Sigortacılık ilkesi, seçilen sigorta şirketi bünyesinde oluşturulan sigorta fonunun bazı üyelerinin zararlarını bu fonun diğer tüm üyeleri arasında dağıtmaktır. Aynı zamanda sigorta prim oranları ortalama istatistiksel kayıplar üzerinden hesaplanmaktadır. Ve belirli bir kuruluşun ortalamanın önemli ölçüde altında kayıp ve kayıp istatistikleri varsa ve sigorta fonuna katılan diğer kuruluşların kayıpları ortalamanın önemli ölçüde üzerindeyse, o zaman, doğal olarak, katılımı fondaki diğer katılımcıları sübvanse etmektir. Şirketin, geçmiş zararlarla ilgili özel deneyimini dikkate alacak ve gerçek risk düzeyine karşılık gelen bir sigorta primi tayin edecek böyle bir sigortacı seçmek istediği açıktır.

Birçok büyük sanayi kuruluşunun ayırt edici bir özelliği, sonuçları ve beklenen kayıp miktarının yeterince açık olmadığı, büyük ölçekli bir kaza olasılığı ile ilişkili nadir ve büyük risklerin varlığıdır. Bu tür riskler için, sigorta şirketleri genellikle kabul edilebilir sigorta koşulları ve yeterli sigorta kapsamı sunamamaktadır. Bu durumda işletmeler bu tür riskleri sigorta piyasasının kapsamı dışında yönetmeye yönelik kararlar almak zorunda kalmaktadır. KSK kullanımı bu tür sorunları çözmenin etkili bir yoludur.

Şirket ayrıca, sigortalı olaylar için bir hak talebinin derlenmesi ve dosyalanması, riskin azaltılması ve yönetilmesi ve ayrıca sigorta sözleşmelerinin geçerlilik süreleri boyunca desteklenmesi gibi ek sigorta hizmetlerinin mevcudiyetini kontrol etmek için daha fazla fırsatlara sahip olmak için bir CSC oluşturmaya karar verir. Böyle bir hareket, organizasyonu bu hizmetlerin tek kaynağı olan dış sigortacıdan kurtarır ve kendi sigorta şirketinden gerekli yardımı almasına veya bağımsız danışmanlar tutmasına izin verir.

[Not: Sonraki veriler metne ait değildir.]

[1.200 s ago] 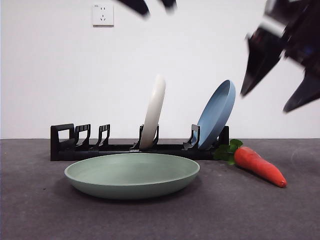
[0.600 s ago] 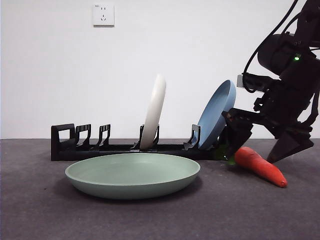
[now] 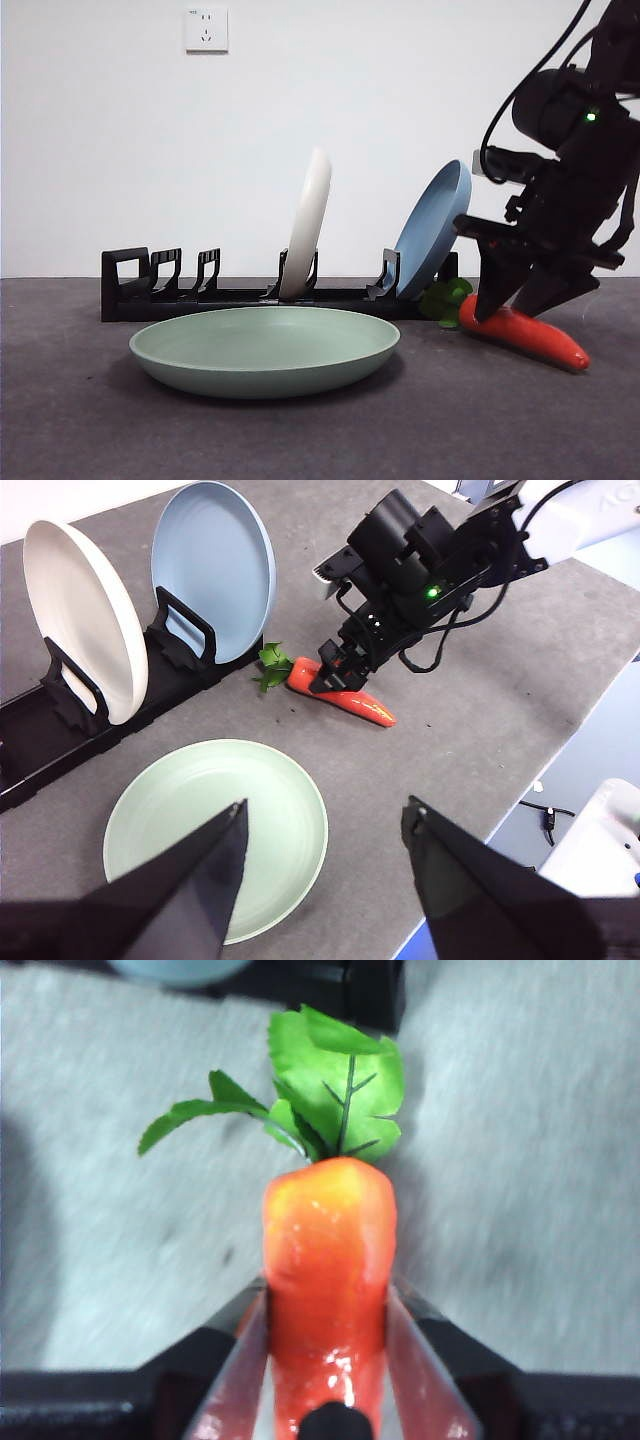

CSC oluşturmanın faydaları. KSK'nın kurulmasından elde edilen faydalar arasında sigorta maliyetlerinden tasarruf imkanı, risk paylaşımı, konvansiyonel sigortaya ek olarak, reasürans piyasasına giriş, vergilendirme ve offshore lokasyonla ilgili faydalar, küresel bir risk finansman stratejisi uygulama imkanı ve geliştirme imkanı bulunmaktadır. bir işletme olarak KSK'nın karlılığı.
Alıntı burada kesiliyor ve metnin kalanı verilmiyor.